If it became clear that the EU27 were not going to give him the “improved deal” he seeks, and that MPs were hell-bent on blocking his fall-back of a no deal, he would have only a limited range of options, any one of which could severely limit his time in No 10. He could: chance his arm with reviving May’s deal (trashing his stock with much of his party); eat all his past words and go for a new referendum (ditto); or, he could attempt to suspend parliament to force no deal through (which really would put the Queen in a bind, as some would advise her to shunt Johnson out, and install a more consensual PM who could have a go at forming a government of national unity).

Because all of these options look so dire, the chances are rising on the one remaining alternative—rolling the dice on an early general election. And there is a chance—perhaps a good chance—this one could work very well for him.
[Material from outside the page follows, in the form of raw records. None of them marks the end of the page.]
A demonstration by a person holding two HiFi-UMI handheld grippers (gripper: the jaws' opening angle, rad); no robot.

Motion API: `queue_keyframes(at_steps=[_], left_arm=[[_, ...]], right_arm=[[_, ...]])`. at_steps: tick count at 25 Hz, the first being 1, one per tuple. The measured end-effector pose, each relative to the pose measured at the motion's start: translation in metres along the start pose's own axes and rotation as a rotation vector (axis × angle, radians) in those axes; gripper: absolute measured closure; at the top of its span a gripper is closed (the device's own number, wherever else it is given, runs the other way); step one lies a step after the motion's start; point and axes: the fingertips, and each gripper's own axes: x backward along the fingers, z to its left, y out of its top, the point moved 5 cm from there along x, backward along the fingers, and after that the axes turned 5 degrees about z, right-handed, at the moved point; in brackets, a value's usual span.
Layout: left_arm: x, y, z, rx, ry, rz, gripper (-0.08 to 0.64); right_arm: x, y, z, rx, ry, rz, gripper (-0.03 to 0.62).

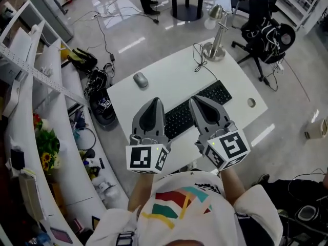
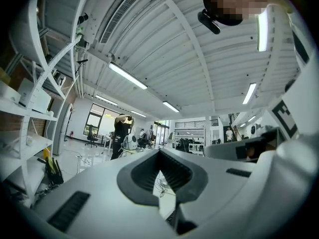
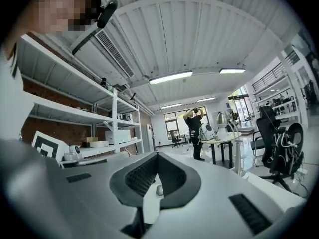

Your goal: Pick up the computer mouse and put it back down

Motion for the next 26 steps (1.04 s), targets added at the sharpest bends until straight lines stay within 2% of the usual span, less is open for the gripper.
queue_keyframes(at_steps=[5, 8, 11, 16, 26], left_arm=[[0.007, -0.001, -0.005, -0.019, 0.010, 0.005, 0.515], [0.009, -0.001, -0.004, -0.019, 0.017, 0.003, 0.515], [0.011, -0.001, -0.004, -0.018, 0.023, 0.005, 0.515], [0.013, -0.001, -0.001, -0.018, 0.028, 0.010, 0.515], [0.018, 0.006, 0.009, -0.010, 0.040, 0.001, 0.515]], right_arm=[[0.019, -0.017, -0.011, 0.054, -0.076, 0.025, 0.578], [0.020, -0.016, -0.010, 0.077, -0.078, 0.034, 0.578], [0.018, -0.015, -0.005, 0.097, -0.049, -0.016, 0.578], [0.013, -0.015, 0.003, 0.114, -0.022, -0.032, 0.578], [0.010, -0.016, -0.005, 0.078, -0.060, 0.003, 0.578]])
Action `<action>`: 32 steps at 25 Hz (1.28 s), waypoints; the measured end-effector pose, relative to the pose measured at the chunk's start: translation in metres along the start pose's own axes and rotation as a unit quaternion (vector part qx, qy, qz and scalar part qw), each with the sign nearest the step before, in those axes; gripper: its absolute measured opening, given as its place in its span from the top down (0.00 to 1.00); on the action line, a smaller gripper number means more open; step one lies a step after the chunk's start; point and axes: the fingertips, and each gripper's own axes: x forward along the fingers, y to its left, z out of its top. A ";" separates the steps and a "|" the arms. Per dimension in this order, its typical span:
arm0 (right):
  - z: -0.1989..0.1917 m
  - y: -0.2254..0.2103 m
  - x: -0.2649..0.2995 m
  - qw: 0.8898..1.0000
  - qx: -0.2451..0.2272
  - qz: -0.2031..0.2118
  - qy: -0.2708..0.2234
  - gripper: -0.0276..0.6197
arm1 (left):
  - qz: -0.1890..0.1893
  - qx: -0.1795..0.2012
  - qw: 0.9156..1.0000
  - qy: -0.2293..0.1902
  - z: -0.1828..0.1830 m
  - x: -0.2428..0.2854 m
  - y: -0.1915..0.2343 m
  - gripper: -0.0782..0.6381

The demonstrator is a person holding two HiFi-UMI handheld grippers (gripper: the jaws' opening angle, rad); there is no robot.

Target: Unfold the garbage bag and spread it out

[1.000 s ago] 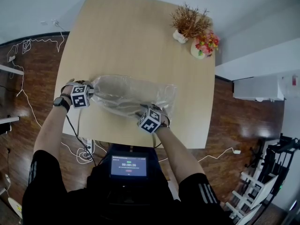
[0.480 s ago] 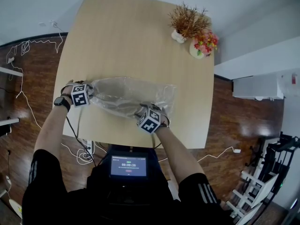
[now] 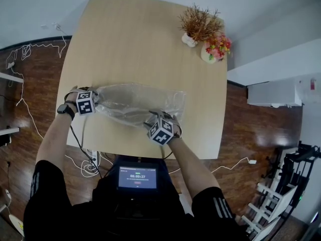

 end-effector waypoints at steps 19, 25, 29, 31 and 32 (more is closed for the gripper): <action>0.027 -0.025 -0.107 0.984 0.053 -0.108 -0.133 0.50 | 0.050 -0.022 0.997 -0.056 0.014 -0.051 -0.007 0.58; 0.036 -0.024 -0.146 0.974 0.075 -0.141 -0.161 0.50 | 0.079 -0.050 0.991 -0.099 0.012 -0.075 -0.017 0.58; 0.043 -0.027 -0.174 0.962 0.102 -0.160 -0.197 0.50 | 0.106 -0.059 0.984 -0.129 0.018 -0.097 -0.023 0.58; 0.047 -0.027 -0.186 0.957 0.108 -0.168 -0.213 0.50 | 0.126 -0.067 0.979 -0.148 0.024 -0.111 -0.024 0.58; 0.049 -0.027 -0.192 0.954 0.110 -0.171 -0.220 0.50 | 0.137 -0.071 0.975 -0.159 0.027 -0.119 -0.023 0.58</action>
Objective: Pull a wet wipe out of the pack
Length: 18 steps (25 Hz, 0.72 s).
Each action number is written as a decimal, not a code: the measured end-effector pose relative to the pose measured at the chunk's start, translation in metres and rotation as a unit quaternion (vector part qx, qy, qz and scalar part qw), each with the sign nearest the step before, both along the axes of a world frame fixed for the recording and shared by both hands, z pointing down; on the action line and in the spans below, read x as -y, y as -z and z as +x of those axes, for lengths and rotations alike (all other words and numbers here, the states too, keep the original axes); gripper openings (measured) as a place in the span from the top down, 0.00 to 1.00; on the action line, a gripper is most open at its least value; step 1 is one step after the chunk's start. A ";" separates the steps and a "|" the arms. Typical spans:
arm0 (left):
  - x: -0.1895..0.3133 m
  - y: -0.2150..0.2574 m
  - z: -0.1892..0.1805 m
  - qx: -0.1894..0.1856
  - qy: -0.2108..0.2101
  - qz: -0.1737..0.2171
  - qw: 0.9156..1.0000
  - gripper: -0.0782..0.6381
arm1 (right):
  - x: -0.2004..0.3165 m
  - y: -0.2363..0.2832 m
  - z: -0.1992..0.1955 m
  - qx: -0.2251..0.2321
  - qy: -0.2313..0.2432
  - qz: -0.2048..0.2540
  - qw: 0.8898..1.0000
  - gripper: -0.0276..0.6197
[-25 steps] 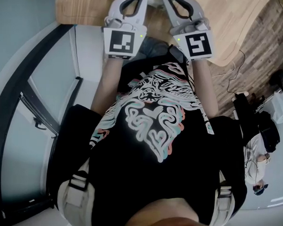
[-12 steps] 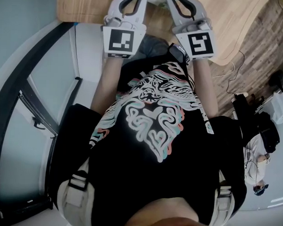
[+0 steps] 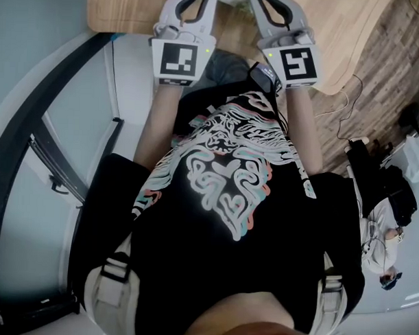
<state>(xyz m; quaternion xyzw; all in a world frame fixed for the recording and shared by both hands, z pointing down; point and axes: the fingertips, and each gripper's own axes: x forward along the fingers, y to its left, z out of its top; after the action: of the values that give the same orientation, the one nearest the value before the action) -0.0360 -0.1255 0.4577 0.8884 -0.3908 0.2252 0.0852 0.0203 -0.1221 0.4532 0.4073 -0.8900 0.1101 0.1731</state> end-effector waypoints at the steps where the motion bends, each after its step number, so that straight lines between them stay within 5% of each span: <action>1: 0.000 0.001 -0.001 0.000 0.000 0.001 1.000 0.91 | 0.000 0.001 0.000 0.000 -0.001 0.000 1.000 0.95; 18: -0.005 0.010 -0.005 -0.004 0.002 0.009 1.000 0.91 | -0.005 0.008 0.006 0.000 -0.009 0.005 1.000 0.95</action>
<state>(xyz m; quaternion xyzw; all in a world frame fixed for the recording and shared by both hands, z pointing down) -0.0414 -0.1210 0.4480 0.8890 -0.3948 0.2181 0.0789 0.0261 -0.1168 0.4447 0.4163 -0.8868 0.1067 0.1701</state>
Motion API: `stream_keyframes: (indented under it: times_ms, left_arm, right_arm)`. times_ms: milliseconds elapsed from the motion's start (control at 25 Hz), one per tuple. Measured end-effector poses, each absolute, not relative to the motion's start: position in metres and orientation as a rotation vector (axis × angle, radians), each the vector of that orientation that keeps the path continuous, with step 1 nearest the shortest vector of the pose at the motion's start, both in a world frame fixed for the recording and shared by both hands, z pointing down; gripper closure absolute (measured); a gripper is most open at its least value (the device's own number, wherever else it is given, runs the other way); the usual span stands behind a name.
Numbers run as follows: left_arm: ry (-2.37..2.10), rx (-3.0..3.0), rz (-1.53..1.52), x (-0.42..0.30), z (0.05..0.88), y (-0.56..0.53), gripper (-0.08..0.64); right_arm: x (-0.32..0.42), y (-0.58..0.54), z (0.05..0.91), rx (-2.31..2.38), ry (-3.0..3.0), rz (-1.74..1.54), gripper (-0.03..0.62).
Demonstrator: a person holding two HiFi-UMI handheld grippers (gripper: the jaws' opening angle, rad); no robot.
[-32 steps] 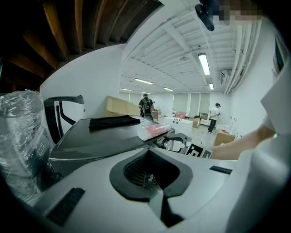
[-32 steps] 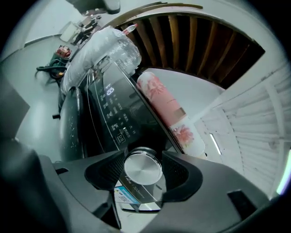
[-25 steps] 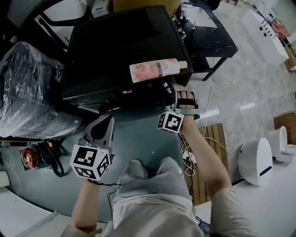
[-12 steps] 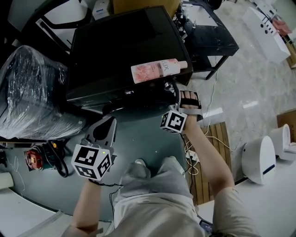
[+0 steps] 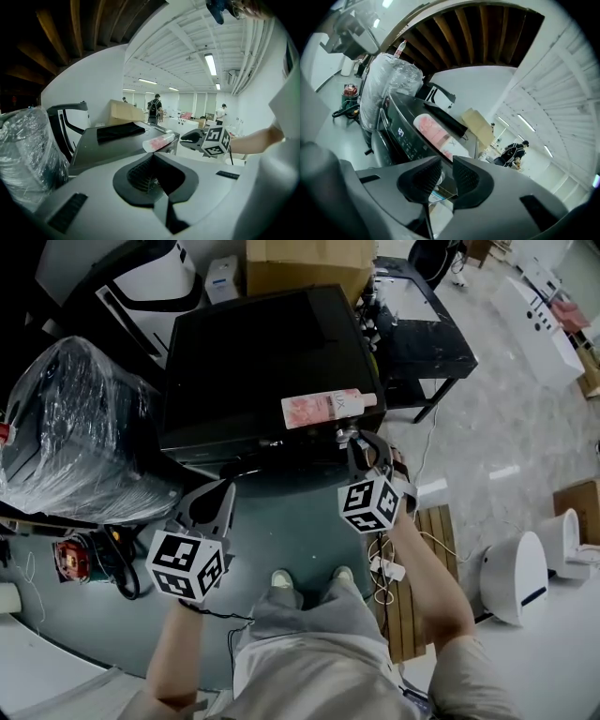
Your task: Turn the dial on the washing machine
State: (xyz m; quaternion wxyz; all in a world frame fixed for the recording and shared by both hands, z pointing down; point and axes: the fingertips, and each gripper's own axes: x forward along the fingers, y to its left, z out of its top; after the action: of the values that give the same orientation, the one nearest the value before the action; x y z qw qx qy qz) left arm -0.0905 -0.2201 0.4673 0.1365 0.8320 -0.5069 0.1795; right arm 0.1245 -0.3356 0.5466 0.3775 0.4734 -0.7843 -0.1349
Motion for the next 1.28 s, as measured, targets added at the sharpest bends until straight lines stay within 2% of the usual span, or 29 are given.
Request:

But should it go as wrong as May’s snap poll in 2017 and the Tories again lose seats without picking up new allies, then he would be out of No 10 within about 90 days of arriving.

This would indeed make his ministry amongst the very shortest lived in British history. To find briefer spells in No 10, one needs to go back not one century but two, to pre-Victorian times—an era in which Britain was frequently isolated on the continent, when its American entanglements were extremely charged, and when political parties were fluid and unstable. These were years which sometimes crunched through prime ministers like pringles. The last ministry headed by the Duke of Wellington, for example, collapsed after less than a month in 1834.

The Tories were splintering over Catholic Emancipation and other things, by some accounts into as many as four factions, when—in 1827—George Canning finally reached the top of the greasy poll. And his government was already in jeopardy when he snuffed it after just four months. Amid bitter arguments about how many Whigs could serve in a Tory government, the man who followed him, Viscount Goderich, lasted only 11 days longer than his late predecessor.

A generation or two earlier, with the American War of Independence overshadowing everything, the Marquess of Rockingham lasted only a tad under three months, equivalent to Johnson’s quotient in the event of an early October election gone wrong.

But a slightly more heartening precedent for Johnson, perhaps, is the Duke of Portland. Although his first administration lasted only a few months in 1783, he got a second go in 1807.

And this was a war administration where War Secretary Viscount Castlereagh and Foreign Secretary George Canning literally drew pistols at one another, when political infighting bubbled over into a duel. However bad today’s Tory infighting, Johnson can comfort himself that his colleagues are unlikely to take literal shots at one another. And this second Portland premiership lasted a fairly respectable two-and-a-half years.